Rather than visually examine the output, provide expected output in the test program and compare that output within the program. You can then use a test framework to indicate pass or fail for each of the methods.

Some programmers would consider the first method too C like, the second method is more idiomatic for C++ although I do agree with you about readability.

Answer 5

Most of my observations apply to both versions of the code:

• Use a proper "Point" type instead of std::vector<double>. And make reflecting a point be a named function.

• Does it make sense to have a collection of points of differing dimensions? Judging by the first version, it doesn't, so we could have a function templated on the number of dimensions.

• Consider passing the input by value, then modifying that value in-place.

• main() isn't using the arguments, so use the no-args signature.

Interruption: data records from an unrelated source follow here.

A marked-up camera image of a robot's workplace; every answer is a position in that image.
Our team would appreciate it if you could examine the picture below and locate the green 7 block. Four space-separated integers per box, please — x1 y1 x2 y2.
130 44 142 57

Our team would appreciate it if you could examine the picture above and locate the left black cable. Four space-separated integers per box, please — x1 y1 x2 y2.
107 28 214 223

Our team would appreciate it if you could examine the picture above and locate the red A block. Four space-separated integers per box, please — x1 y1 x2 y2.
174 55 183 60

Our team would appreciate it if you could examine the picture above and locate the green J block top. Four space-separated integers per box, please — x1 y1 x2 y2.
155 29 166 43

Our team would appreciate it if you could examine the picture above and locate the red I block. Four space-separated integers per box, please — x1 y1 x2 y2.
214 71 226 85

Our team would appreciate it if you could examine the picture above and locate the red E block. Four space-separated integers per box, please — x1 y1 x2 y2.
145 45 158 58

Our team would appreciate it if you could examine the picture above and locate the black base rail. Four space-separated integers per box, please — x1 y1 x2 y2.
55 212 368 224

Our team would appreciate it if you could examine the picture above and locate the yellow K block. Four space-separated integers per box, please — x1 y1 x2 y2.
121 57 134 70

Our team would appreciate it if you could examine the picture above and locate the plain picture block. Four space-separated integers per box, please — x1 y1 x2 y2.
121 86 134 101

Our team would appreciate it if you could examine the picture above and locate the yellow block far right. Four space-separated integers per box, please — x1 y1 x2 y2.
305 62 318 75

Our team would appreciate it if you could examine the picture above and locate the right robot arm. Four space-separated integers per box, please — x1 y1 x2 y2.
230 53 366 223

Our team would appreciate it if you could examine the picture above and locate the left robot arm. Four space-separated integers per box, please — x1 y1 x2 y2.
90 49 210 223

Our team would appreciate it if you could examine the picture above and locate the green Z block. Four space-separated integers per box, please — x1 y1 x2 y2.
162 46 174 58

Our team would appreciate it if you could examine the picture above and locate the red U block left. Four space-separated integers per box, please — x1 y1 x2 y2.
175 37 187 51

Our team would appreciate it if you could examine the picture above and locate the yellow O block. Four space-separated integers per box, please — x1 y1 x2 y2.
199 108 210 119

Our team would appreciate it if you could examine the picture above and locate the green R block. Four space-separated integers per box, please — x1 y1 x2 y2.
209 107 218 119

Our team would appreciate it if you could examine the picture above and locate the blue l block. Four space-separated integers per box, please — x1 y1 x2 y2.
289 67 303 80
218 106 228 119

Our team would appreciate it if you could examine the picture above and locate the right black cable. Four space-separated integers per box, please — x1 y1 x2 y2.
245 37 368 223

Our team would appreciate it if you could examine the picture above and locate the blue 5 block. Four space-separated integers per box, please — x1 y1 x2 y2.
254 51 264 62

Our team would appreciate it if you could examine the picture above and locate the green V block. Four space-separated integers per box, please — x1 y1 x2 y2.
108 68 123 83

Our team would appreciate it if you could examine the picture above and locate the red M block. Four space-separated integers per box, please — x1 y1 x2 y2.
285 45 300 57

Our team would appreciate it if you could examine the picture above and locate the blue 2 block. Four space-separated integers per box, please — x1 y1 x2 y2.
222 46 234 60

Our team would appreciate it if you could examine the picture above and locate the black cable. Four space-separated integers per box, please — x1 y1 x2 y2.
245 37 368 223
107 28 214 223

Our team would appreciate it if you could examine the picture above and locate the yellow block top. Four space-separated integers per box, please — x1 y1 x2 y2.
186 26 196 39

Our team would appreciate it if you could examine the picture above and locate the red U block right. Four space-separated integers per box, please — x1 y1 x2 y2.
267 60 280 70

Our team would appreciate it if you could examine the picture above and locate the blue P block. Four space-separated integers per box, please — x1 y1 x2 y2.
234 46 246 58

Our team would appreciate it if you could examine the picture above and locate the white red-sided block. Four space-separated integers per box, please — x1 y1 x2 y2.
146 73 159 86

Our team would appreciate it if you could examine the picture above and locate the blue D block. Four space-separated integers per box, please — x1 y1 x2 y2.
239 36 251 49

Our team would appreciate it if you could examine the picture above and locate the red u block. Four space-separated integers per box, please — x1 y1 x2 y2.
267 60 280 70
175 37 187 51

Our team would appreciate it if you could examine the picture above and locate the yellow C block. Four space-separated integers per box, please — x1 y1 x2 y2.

• Reaching the end of main() is equivalent to returning EXIT_SUCCESS, so that can be omitted.

---

Specific to first version:

• Instead of a preprocessor macro, use a proper typed constant for D:

    static constexpr std::size_t D = 3;
  

---

Specific to second version:

• We need to #include <algorithm> for std::transform() to be declared.
• Consider using the Ranges version of the algorithm for simpler code.
• We can use std::negate (from <functional>) instead of writing the transformation [](double x) { return -x; }.

---

Suggested code:

#include <algorithm>
#include <functional>
#include <vector>

using Point3d = std::vector<double>;

Point3d reflected(Point3d p)
{
    std::ranges::transform(p, p.begin(), std::negate<>{});
    return p;
}

std::vector<Point3d> negative_points(std::vector<Point3d> points)
{
    std::ranges::transform(points, points.begin(), reflected);
    return points;
}

#define FMT_HEADER_ONLY
#include <fmt/ranges.h>

int main()
{
    std::vector<Point3d> points{
        {{0, 0, 4}},
        {{0, 5, 3}},
        {{1, 7, 0}},
        {{2, 1, 4}},
        {{3, 4, 5}},
        {{4, 2, 3}},
        {{4, 4, 6}},
        {{4, 6, -7}},
        {{-5, 0, -2}},
        {{-6, -4, -1}},
        {{6, 5, 1}},
        {{6, 7, 0}},
        {{7, 4, 3}},
    };

    fmt::print("Original: {}\n", points);
    fmt::print("Negative: {}\n", negative_points(points));
}

With this code, we can easily change to using a different Point representation, with no changes anywhere else:

#include <array>
using Point3d = std::array<double,3>;

Answer 6

I don't understand the hardcoded number of dimensions (ala. the #define D 3 )

Consider just resizing each row of negative inline.

std::vector<std::vector<double>> negative_points(const std::vector<std::vector<double>> &points) {

    std::vector<std::vector<double>> negative(points.size());

    for (std::size_t i = 0; i < points.size(); ++i) {
        negative[i].resize(points[i].size());
        for (std::size_t j = 0; j < points[i].size(); ++j) {
            negative[i][j] = -points[i][j];
        }
    }

    return negative;
}

There will of course be folks that say, "just use std::transform". But I also agree with that this sort of terse code writing can be very difficult to read and maintain. The performance delta of using a pair of nested for-loops is probably negligible when compiler optimizations are applied.